Bocciofila: respinto il ricorso

VALLE.I giudici vigevanesi hanno respinto il ricorso contro la sentenza, che annullava tutti gli atti della sua presidenza. Per il numero uno della «Bocciofila-Gruppo Anta» Giovanni Righetti ed il gruppo che lo appoggia sembra proprio essere arrivato il momento di fare un passo indietro e di riconoscere le ragioni dei consiglieri, che si sono stretti attorno a Felice Bonafè, per una difesa strenua dei loro diritti di partecipazione alla vita associativa, al punto da richiedere l'intervento della magistratura. L'ordinanza di rigetto del ricorso è stata adottata il 19 settembre, ma se n'è avuta notizia solo ieri. La decisione dei giudici è destinata ad imprimere una svolta all'annosa vicenda.
«Ancora una volta il giudice dà ragione a chi semplicemente ha chiesto di applicare lo statuto, abbiamo copia dell'ordinanza - afferma, infatti, Bruno Maggioni, uno dei protagonisti dell'acceso confronto - con la quale si sconfessa l'operato del terzetto Righetti, Romano e Torri che, in barba ad ogni logica e regola, avevano imposto norme che facevano comodo solo a loro».

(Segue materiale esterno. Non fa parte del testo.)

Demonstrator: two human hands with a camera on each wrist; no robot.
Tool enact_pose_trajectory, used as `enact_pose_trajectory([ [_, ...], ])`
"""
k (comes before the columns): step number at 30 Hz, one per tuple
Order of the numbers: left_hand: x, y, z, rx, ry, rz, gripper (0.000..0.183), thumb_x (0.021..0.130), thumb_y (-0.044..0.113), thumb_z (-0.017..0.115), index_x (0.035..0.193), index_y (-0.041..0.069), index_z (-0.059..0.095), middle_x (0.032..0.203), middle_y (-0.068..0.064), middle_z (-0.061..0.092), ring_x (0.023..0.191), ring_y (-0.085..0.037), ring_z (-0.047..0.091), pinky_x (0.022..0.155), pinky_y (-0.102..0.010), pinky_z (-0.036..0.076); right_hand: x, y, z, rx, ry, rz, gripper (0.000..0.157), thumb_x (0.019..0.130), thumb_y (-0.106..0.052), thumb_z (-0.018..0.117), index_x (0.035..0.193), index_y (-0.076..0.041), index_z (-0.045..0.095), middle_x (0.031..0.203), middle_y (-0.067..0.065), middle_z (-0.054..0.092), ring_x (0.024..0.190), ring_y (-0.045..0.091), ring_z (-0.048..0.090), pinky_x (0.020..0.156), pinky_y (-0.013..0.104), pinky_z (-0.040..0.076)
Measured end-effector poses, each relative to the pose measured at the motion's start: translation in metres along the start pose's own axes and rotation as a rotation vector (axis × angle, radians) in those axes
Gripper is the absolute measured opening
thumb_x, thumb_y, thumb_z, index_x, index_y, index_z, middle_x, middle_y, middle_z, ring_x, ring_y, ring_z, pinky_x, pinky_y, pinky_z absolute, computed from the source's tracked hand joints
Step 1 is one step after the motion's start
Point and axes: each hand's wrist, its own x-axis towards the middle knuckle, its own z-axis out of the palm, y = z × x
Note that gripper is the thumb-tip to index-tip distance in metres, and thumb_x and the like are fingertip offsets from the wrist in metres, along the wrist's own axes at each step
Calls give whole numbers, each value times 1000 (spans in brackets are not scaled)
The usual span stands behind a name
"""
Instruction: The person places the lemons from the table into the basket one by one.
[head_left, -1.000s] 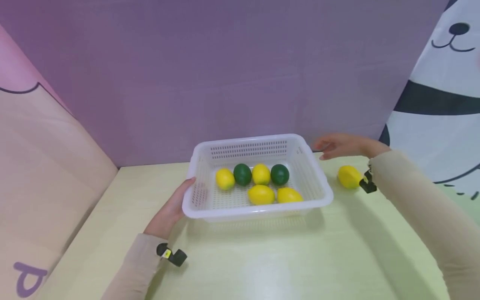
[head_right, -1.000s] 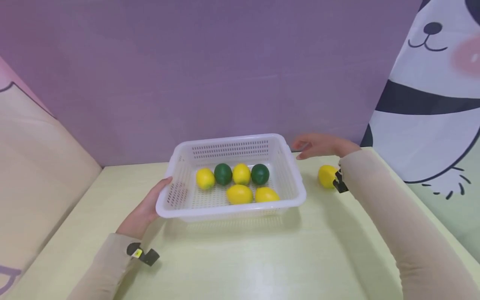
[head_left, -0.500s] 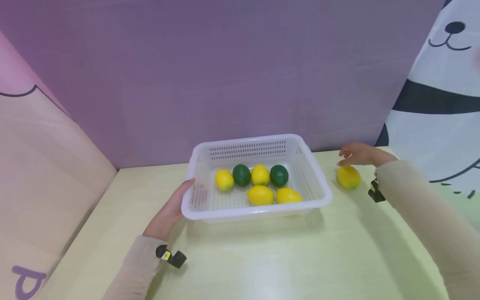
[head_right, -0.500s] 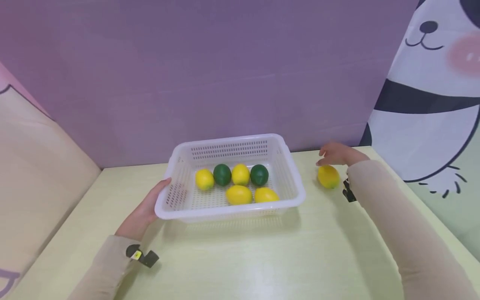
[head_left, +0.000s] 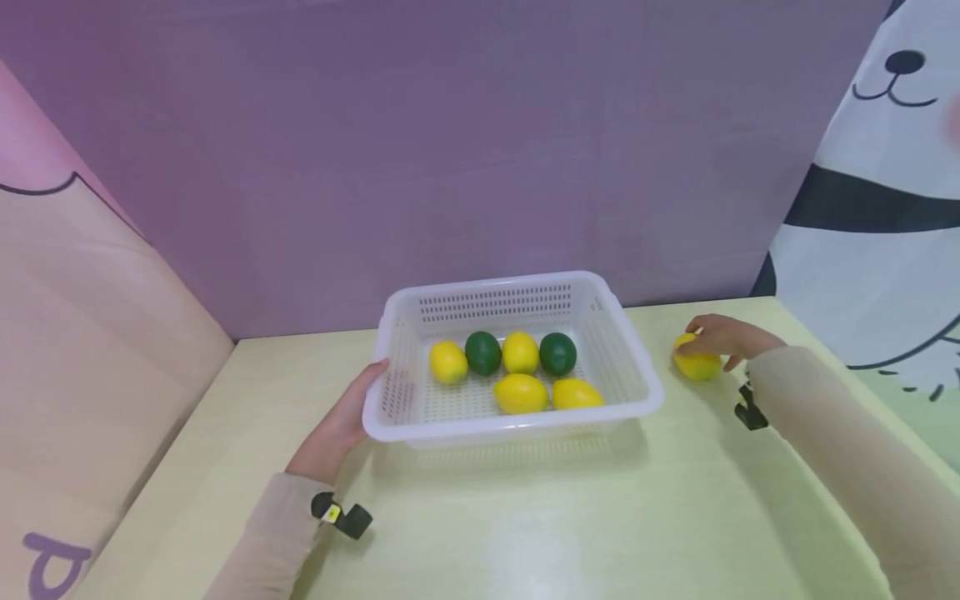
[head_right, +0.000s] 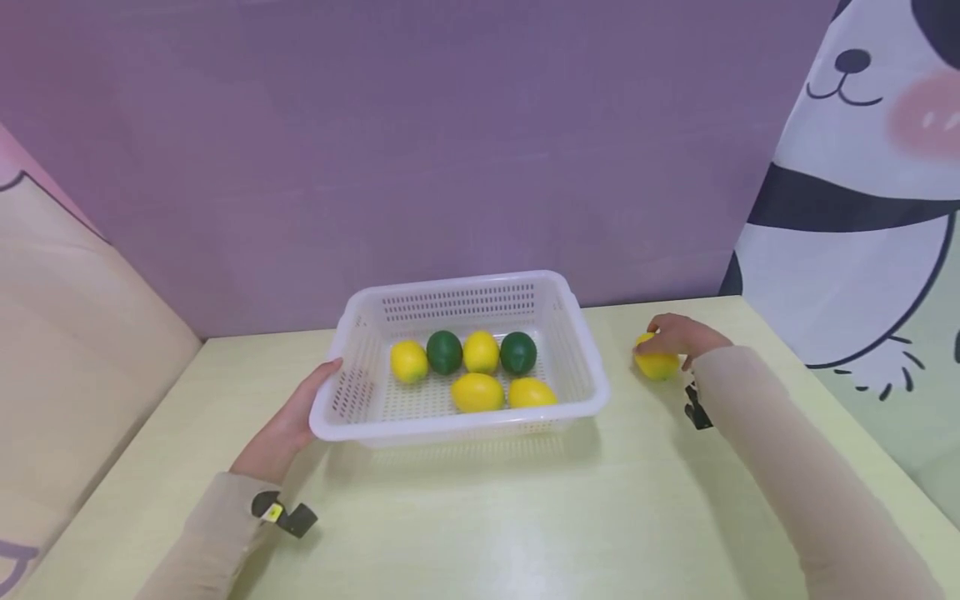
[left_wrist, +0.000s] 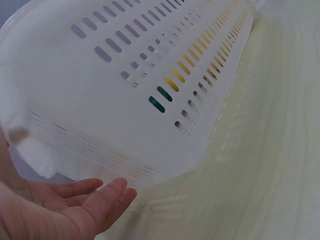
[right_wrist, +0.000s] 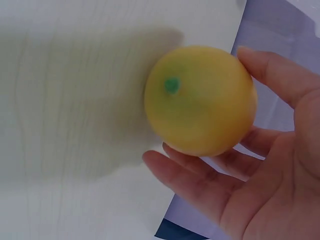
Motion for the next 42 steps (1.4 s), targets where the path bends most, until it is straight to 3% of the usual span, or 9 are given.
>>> enact_pose_trajectory([
  [8, -1, 0, -1, 16, -9, 4, 63, 101, 44, 19, 152, 15, -4, 150, -27, 17, 133, -45, 27, 105, -51, 33, -1, -4, 3, 6, 31, -15, 70, 88, -37, 60, 128, 14, 31, 128, 37, 31, 108, 46, 45, 74, 46, 55],
  [24, -3, 0, 0, 27, -3, -3, 64, 101, 43, 19, 152, 12, -4, 151, -27, 16, 134, -46, 25, 107, -52, 30, -1, -15, -2, -45, 78, -40, 70, 88, -38, 61, 127, 14, 35, 122, 34, 39, 100, 39, 51, 72, 43, 55],
  [30, -1, 3, 1, 28, 14, -3, 63, 101, 44, 20, 152, 12, 0, 149, -26, 20, 133, -43, 29, 107, -48, 31, -5, -34, -12, -62, 99, -55, 67, 88, -35, 61, 127, 14, 36, 122, 34, 39, 103, 42, 50, 72, 46, 55],
  [35, 1, 5, 2, 35, -2, 18, 63, 101, 42, 19, 151, 9, -2, 150, -28, 17, 134, -43, 25, 110, -50, 25, -9, -54, -26, -102, 120, -97, 63, 90, -34, 59, 126, 13, 37, 117, 31, 46, 97, 38, 52, 72, 46, 55],
  [42, 0, 3, 1, -6, 21, -1, 63, 101, 43, 22, 151, 11, 3, 148, -28, 21, 131, -40, 32, 109, -47, 29, -13, -94, -41, -164, 212, -168, 58, 90, -32, 61, 126, 10, 42, 116, 30, 49, 89, 33, 55, 68, 42, 55],
])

Per Felice Bonafè ed i suoi fedelissimi è quindi giunto «il momento che chi ha creato questa situazione di illegittimità si faccia da parte cosi che si creino le condizioni per un ritorno nell'associazione della legalità, ma anche della democrazia e della serenità». Al sindaco Paolo Rossi Ardizzone il gruppo, forte delle due sentenze favorevoli della magistratura, lancia un appello perchè si schieri con chiarezza dalla parte delle istituzioni e favorisca il ripristino delle regole.
«Anzichè minacciare di chiudere le porte della Bocciofila a chi sosteneva i principi di rispetto democratico delle regole - conclude Maggioni - tuteli chi si è mosso nel rispetto della legge e non crei, con un comportamento ambiguo, motivi per ulteriori dissapori o eventuali nuove cause».